• [Records for the exercise]:
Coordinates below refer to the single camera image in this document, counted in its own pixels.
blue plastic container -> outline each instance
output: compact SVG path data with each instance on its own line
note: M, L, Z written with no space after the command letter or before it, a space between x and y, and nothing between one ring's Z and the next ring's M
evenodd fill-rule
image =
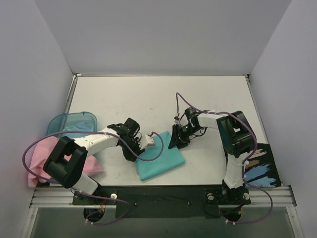
M46 135L70 130L97 131L97 118L94 114L89 112L60 114L50 122ZM65 135L73 139L87 134L66 133L58 135L57 138L61 138Z

white backdrop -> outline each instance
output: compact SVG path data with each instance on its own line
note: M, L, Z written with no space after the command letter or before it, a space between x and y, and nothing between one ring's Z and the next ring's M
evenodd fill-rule
M0 234L20 237L33 189L22 153L62 113L71 71L32 0L0 3Z
M307 238L317 234L316 11L316 0L293 0L251 73L276 165L292 185Z
M291 0L35 2L73 72L242 75Z

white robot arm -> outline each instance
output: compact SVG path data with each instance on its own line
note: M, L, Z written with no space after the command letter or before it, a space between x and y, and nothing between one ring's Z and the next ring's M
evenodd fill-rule
M73 187L86 194L93 194L99 184L82 173L85 160L101 150L113 146L121 146L124 157L135 161L136 157L127 149L119 138L133 150L136 155L144 152L147 146L154 146L155 141L149 135L137 137L140 126L133 119L128 118L125 124L113 124L101 130L100 134L93 134L76 138L62 137L44 164L44 171L52 176L63 187ZM71 155L69 161L64 156Z
M242 112L237 111L233 114L251 129ZM254 141L250 133L241 123L229 116L207 112L199 113L193 108L186 109L184 115L186 115L188 124L181 126L178 123L178 117L175 118L176 124L173 126L173 135L169 148L177 146L181 149L187 146L190 143L189 137L195 135L195 132L203 128L219 130L228 159L224 182L230 189L243 186L242 166L245 167L248 161L244 164L242 163L254 148Z

pink towel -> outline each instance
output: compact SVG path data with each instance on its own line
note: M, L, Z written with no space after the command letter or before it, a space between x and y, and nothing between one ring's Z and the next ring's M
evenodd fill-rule
M30 169L34 173L48 179L51 178L51 176L44 172L43 166L46 162L46 159L51 154L53 148L56 146L58 140L58 138L51 136L37 143L33 152L30 166ZM86 159L83 169L84 174L91 176L103 171L104 169L99 165L98 160L94 156L89 156ZM29 187L35 187L38 181L45 182L43 179L38 179L36 176L29 174Z

gray floor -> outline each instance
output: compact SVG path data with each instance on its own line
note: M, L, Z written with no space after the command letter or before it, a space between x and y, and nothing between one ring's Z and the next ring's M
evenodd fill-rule
M253 220L268 208L243 208L243 220ZM223 219L122 219L110 226L85 225L83 210L77 208L41 208L36 217L32 238L140 238L140 237L213 237L213 238L293 238L285 208L274 208L264 221L250 225L226 225ZM106 211L103 221L114 217Z

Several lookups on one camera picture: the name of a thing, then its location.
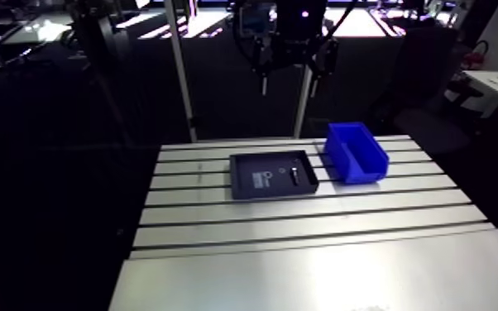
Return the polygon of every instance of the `metal worktable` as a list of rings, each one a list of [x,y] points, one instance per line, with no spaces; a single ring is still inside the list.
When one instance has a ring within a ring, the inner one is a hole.
[[[111,310],[498,310],[498,229],[408,136],[377,184],[324,140],[163,146]],[[233,201],[232,154],[305,150],[316,194]]]

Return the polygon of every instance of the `small part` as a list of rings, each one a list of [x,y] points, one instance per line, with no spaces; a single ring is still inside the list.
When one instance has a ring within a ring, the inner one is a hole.
[[[297,168],[292,167],[290,173],[291,173],[291,179],[294,182],[294,185],[299,186],[299,176],[297,175]]]

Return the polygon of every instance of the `small black box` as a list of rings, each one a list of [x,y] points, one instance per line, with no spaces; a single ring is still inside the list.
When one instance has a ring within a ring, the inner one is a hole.
[[[234,199],[313,194],[318,180],[305,151],[230,155]]]

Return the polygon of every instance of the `office chair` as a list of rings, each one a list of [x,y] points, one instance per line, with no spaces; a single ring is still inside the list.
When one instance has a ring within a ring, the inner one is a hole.
[[[454,46],[457,31],[416,28],[407,32],[387,90],[371,105],[366,124],[375,133],[400,131],[412,136],[428,153],[459,150],[470,142],[461,129],[429,109],[442,100],[459,66]]]

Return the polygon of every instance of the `blue plastic bin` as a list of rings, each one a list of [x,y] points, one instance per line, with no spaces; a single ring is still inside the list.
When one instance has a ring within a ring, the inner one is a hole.
[[[361,123],[329,124],[326,152],[345,184],[367,184],[386,177],[388,155]]]

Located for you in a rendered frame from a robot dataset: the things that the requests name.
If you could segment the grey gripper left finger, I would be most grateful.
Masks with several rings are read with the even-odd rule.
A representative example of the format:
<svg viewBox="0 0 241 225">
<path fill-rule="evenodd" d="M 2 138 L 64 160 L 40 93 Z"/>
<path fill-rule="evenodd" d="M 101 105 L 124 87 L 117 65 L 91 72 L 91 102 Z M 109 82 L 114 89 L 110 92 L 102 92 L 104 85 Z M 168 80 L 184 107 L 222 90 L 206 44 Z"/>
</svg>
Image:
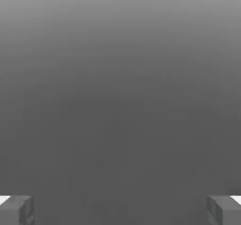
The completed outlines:
<svg viewBox="0 0 241 225">
<path fill-rule="evenodd" d="M 34 197 L 0 195 L 0 225 L 35 225 Z"/>
</svg>

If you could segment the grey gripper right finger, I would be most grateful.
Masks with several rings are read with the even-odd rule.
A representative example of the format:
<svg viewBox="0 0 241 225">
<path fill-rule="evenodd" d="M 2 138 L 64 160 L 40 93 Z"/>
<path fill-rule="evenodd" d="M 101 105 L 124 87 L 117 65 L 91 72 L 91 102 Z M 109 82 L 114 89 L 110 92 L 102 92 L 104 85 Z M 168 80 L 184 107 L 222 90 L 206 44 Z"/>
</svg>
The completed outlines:
<svg viewBox="0 0 241 225">
<path fill-rule="evenodd" d="M 209 225 L 241 225 L 241 195 L 208 196 Z"/>
</svg>

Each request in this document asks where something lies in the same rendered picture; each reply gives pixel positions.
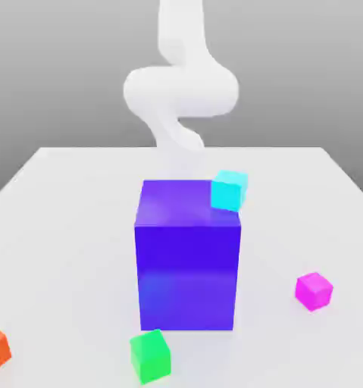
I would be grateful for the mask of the small cyan cube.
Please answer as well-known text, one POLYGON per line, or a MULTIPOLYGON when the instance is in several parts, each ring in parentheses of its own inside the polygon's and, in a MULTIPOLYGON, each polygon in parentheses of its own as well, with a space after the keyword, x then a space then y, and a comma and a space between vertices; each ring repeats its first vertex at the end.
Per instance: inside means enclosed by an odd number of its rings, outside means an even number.
POLYGON ((246 200, 248 174, 221 170, 211 181, 211 206, 238 212, 246 200))

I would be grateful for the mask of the small magenta cube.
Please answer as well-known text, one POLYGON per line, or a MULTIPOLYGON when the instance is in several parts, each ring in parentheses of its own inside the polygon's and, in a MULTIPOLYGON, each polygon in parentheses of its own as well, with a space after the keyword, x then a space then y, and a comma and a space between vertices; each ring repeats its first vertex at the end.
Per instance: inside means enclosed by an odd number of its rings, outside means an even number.
POLYGON ((332 283, 318 272, 297 278, 295 297, 309 310, 315 311, 330 303, 332 283))

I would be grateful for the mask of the small green cube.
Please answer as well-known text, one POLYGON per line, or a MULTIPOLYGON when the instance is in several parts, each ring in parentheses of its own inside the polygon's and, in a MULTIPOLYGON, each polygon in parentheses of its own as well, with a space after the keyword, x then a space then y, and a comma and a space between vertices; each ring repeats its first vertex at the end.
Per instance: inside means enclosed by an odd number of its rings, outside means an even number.
POLYGON ((171 374, 171 351, 159 329, 130 339, 130 360, 141 384, 171 374))

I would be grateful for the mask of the large purple box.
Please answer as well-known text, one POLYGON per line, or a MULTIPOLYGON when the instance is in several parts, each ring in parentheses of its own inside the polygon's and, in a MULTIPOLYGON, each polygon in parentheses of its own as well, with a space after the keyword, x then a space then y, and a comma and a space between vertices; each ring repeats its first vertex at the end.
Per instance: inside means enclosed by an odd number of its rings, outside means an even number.
POLYGON ((142 330, 233 329, 239 215, 208 180, 144 180, 134 224, 142 330))

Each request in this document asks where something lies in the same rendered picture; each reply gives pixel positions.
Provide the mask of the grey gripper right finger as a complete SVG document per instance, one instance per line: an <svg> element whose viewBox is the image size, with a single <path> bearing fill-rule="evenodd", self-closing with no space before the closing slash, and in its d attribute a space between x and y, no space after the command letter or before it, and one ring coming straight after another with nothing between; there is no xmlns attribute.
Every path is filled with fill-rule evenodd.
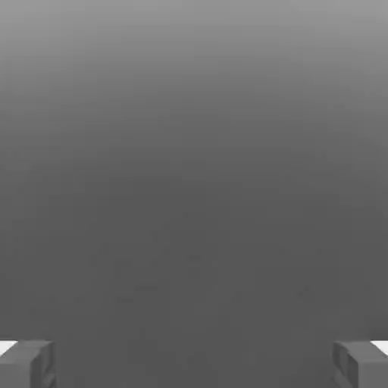
<svg viewBox="0 0 388 388"><path fill-rule="evenodd" d="M331 355L336 388L388 388L388 340L336 341Z"/></svg>

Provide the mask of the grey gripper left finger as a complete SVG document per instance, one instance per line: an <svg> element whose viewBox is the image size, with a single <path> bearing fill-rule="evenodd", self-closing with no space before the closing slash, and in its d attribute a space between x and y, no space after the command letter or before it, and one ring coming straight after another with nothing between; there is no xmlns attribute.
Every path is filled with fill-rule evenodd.
<svg viewBox="0 0 388 388"><path fill-rule="evenodd" d="M55 343L0 340L0 388L57 388Z"/></svg>

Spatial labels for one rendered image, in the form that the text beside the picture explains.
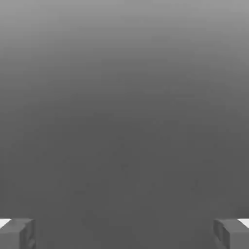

• [Assigned task]:
Starting from the data above, filter for lines with "most" and copy each one.

• [Finished exercise]:
If you could segment the grey gripper left finger, I would be most grateful.
If you could segment the grey gripper right finger, I would be most grateful.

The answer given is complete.